Alors que Mark Carney a récemment exprimé son appui aux frappes américano-israéliennes, la ministre des Affaires étrangères, Anita Anand, a dû nuancer ces propos en réitérant l'importance d'une solution diplomatique.
Cette gymnastique diplomatique illustre la difficulté pour Ottawa de concilier ses alliances stratégiques avec le respect des institutions multilatérales.
Comme le souligne Karl Bélanger, l'influence du Canada sur le respect des règles mondiales semble s'effriter face aux actions unilatérales des grandes puissances.

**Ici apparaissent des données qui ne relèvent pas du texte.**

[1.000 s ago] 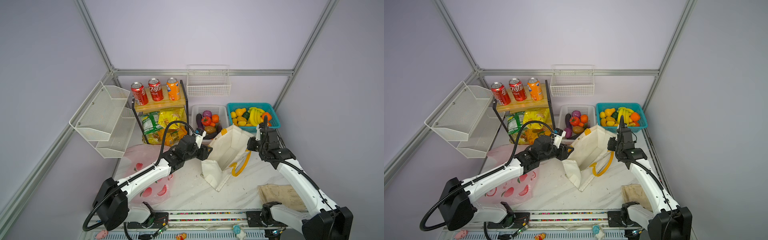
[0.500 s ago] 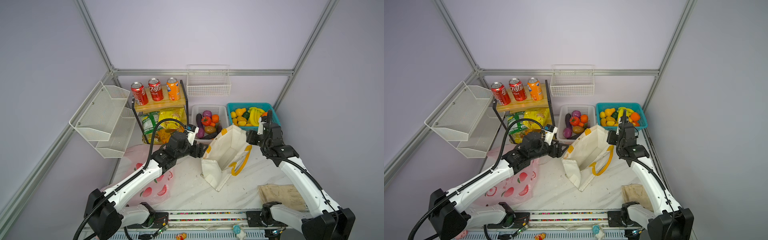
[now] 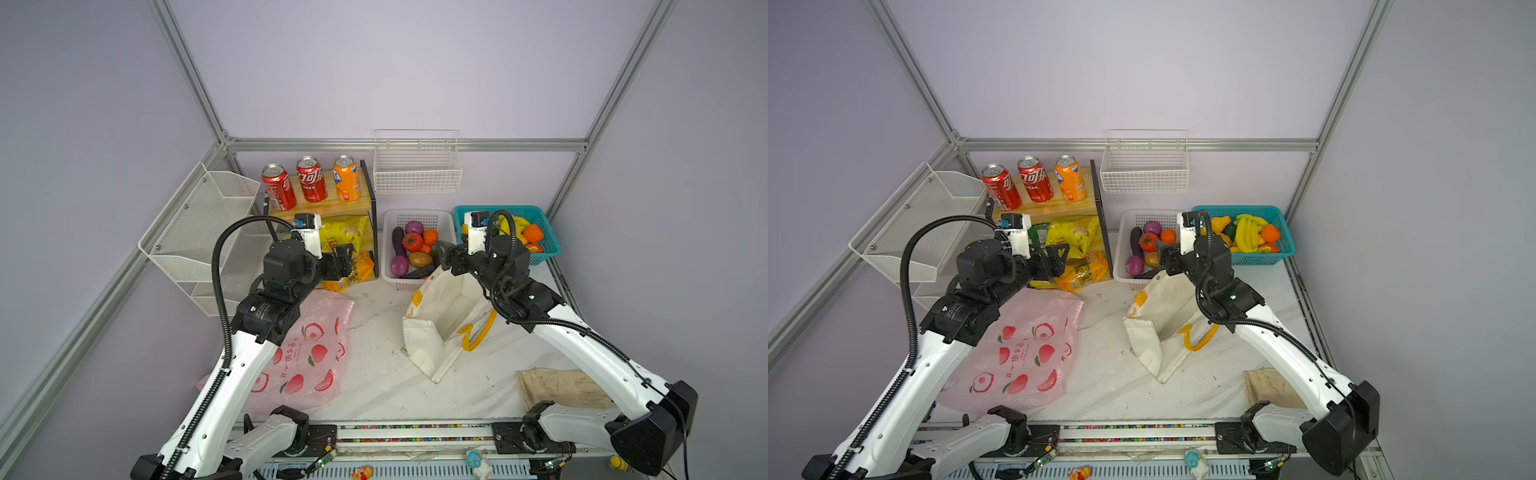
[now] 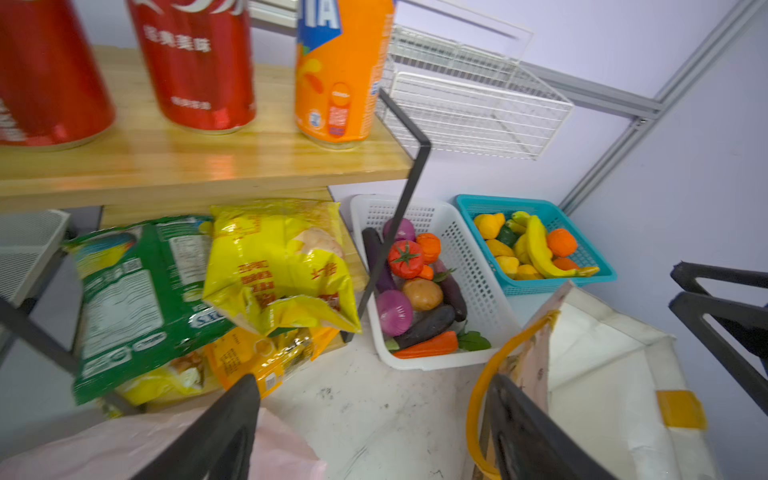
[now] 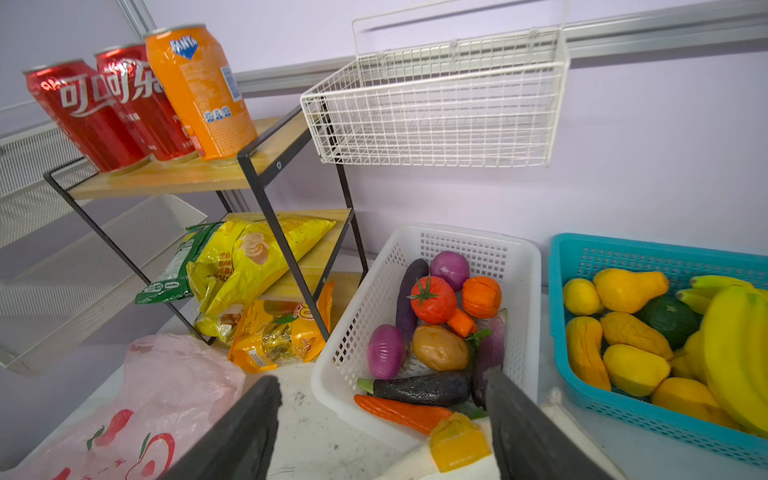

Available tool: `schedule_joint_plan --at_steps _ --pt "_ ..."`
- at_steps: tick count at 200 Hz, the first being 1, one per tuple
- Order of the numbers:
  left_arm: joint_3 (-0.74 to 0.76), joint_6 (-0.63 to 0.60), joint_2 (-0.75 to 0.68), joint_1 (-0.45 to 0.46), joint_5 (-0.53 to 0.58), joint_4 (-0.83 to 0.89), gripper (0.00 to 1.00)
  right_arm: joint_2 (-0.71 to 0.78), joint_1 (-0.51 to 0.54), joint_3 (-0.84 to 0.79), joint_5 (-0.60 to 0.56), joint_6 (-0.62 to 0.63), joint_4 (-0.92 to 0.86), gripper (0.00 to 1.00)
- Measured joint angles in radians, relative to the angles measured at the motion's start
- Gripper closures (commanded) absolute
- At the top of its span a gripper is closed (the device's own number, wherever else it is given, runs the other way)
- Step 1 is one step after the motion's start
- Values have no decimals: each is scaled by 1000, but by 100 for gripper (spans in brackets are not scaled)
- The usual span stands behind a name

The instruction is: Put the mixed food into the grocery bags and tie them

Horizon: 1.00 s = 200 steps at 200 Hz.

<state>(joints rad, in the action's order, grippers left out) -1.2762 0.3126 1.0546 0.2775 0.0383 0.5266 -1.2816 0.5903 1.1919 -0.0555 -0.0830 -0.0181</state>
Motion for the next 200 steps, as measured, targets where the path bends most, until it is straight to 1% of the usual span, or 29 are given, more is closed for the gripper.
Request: schedule_joint_plan --at_steps 15,29,54,94,132,167,200 --pt "-8 -3 13 -28 -2 31 16 -24 0 -8 16 3 15 20" --pt "-60 -10 54 -31 -16 71 16 -34 0 -13 29 3 32 20" --pt "-232 -20 168 -18 -38 108 16 -37 0 -17 47 3 69 20" --pt "-477 -31 312 14 -30 116 16 -39 0 -18 49 11 90 20" --pt "-671 -50 487 18 1 121 15 -39 0 -18 51 18 90 20" --pt "-798 -75 631 17 49 146 14 -39 0 -21 53 18 92 20" --pt "-886 -99 719 15 83 161 12 -39 0 -32 53 18 96 20"
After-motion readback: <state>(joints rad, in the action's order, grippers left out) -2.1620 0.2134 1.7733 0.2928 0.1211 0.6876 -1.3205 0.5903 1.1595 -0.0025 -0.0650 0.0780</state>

Écoutez Karl Bélanger, chroniqueur politique, discuter de l'ambiguïté du Canada face aux attaques en Iranavec l'animateur Louis-Philippe Brulé.
«Le droit international, au fond, de plus en plus, ça existe sur papier, mais dans la réalité, tout le monde s'en fout pas mal visiblement. On veut se fier aux institutions internationales, mais le moindrement qu'il arrive quelque chose, ben il y a personne qui va vraiment imposer le respect de ce droit-là.»